Section 105 of the C.P.C. makes it clear that except as otherwise provided in the Code, no appeal shall lie from any order made by the Court in exercise of the original or appellate jurisdiction. It is made further clear that where a decree is appealed from any error, defect or irregularity in any order, affecting the decision of the case may be set forth as a ground of objection in the memorandum of appeal. In A.S. 42 of 1984 the order passed under Order XXXIX, Rule 2A was challenged and Section 105, C.P.C. expressly prohibits such a mode of challenge. It is true that a party need not file appeal against all interlocutory matters and he can challenge the same in an appeal filed from the original decree, if that interlocutory order has affected the decision of the case. Only such order which affects the decision of the case alone can be challenged along with the appeal filed against the original decree. Even if there is any error, defect or irregularity in any other order, the aggrieved party is not entitled to challenge it along with the appeal filed against the original decree.
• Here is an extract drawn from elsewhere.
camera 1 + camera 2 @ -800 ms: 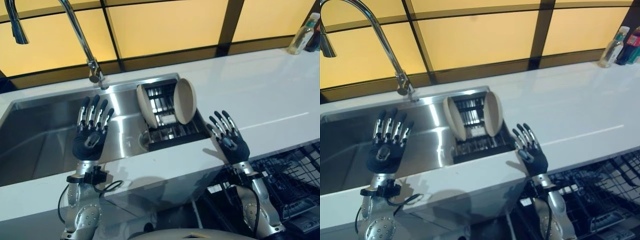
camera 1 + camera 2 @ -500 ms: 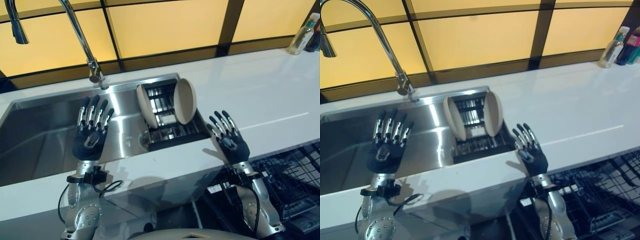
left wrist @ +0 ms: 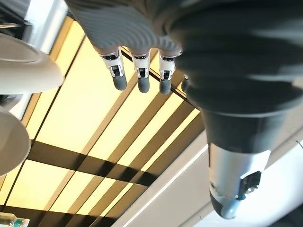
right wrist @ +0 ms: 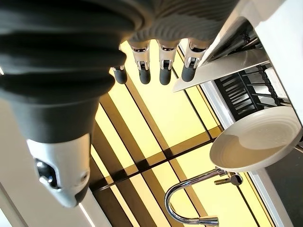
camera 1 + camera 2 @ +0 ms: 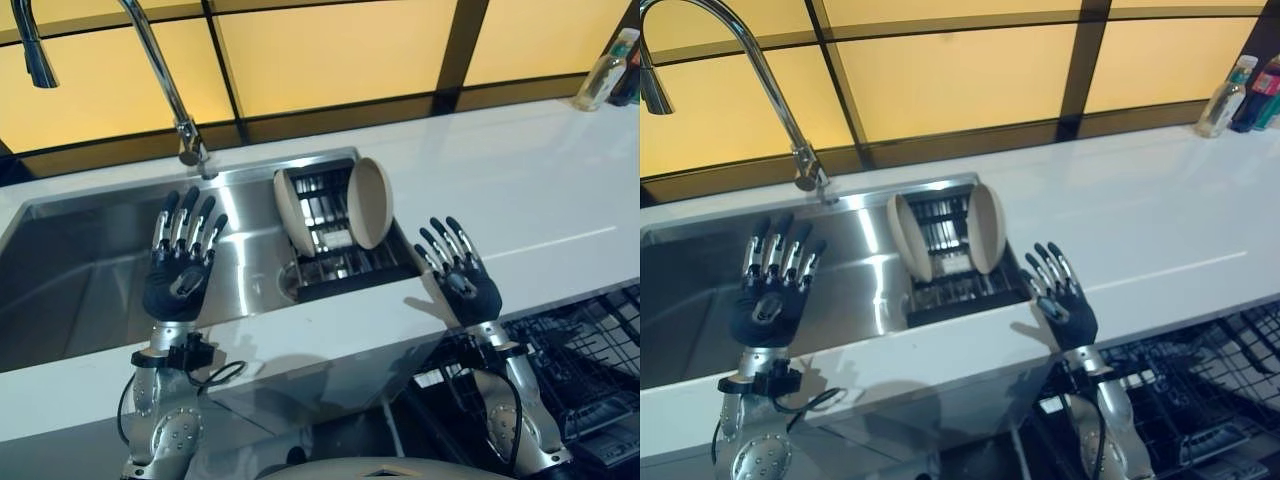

4. The proceedings under Order XXXIX, Rule 2A, C.P.C. is separate and independent. Whatever be the orders passed in Order XXXIX, Rule 2A petition, it may not have any bearing on the decision of the case. Even if the petition under Order XXXIX, Rule 2A was considered and disposed of along with the suit, the order passed thereunder would be distinct and separate and an appeal would lie under Order XLIII, Rule1(r) of the C.P.C. As the respondent herein had not challenged the order passed under Order XXXIX, Rule2A by a separate appeal, it was not open to the learned District Judge to interfere with the order passed by the Munsiff. The order passed in Order XXXIX, Rule 2A petition had not affected the decision of the case. Therefore, the same cannot be a ground for objection in the memorandum of appeal in A.S. 42/84. Section 105 of C.P.C. expressly prohibits such recourse. Therefore, the order passed by the learned District Judge directing the trial Court to proceed with I. A. Nos. 1925/82 and 621/83 is without jurisdiction and illegal.

5. On the merits of the case also the learned District Judge was not justified in interfering with the order of the Munsiff. The application under Order XXXIX, Rule 2A, C.P.C. is in the nature of criminal proceedings. Therefore, the burden is on the petitioner-plaintiff to prove that the defendant had violated the order of injunction. The plaintiff-petitioner examined some interested witnesses and their evidence was not of very much worthy of credence. It is also to be noted that the respondent herein initiated three criminal cases against the appellants in respect of the incidents relating to the violation of injunction order. In all the three criminal cases the accused were acquitted. In respect of one incident the respondent alleged that a set of persons took pan in demolishing his fence and he wanted the criminal Court to take action and in respect of the very same incident he filed a petition under Order XXXIX, Rule 2A and sought for taking action in respect of some other persons. As regards the demolition of the boundary fence and cutting and removing of coconut trees the evidence was quite unsatisfactory. The lower appellate Court was not justified in interfering with the orders of the trial Court.

6. In any view of the matter the direction of the learned District Judge to the trial Court to take action against the present appellants for violation of order of injunction is not sustainable in law. Hence the second appeal is allowed and the direction passed by the District Judge in this regard is set aside. The parties are directed to bear their respective costs.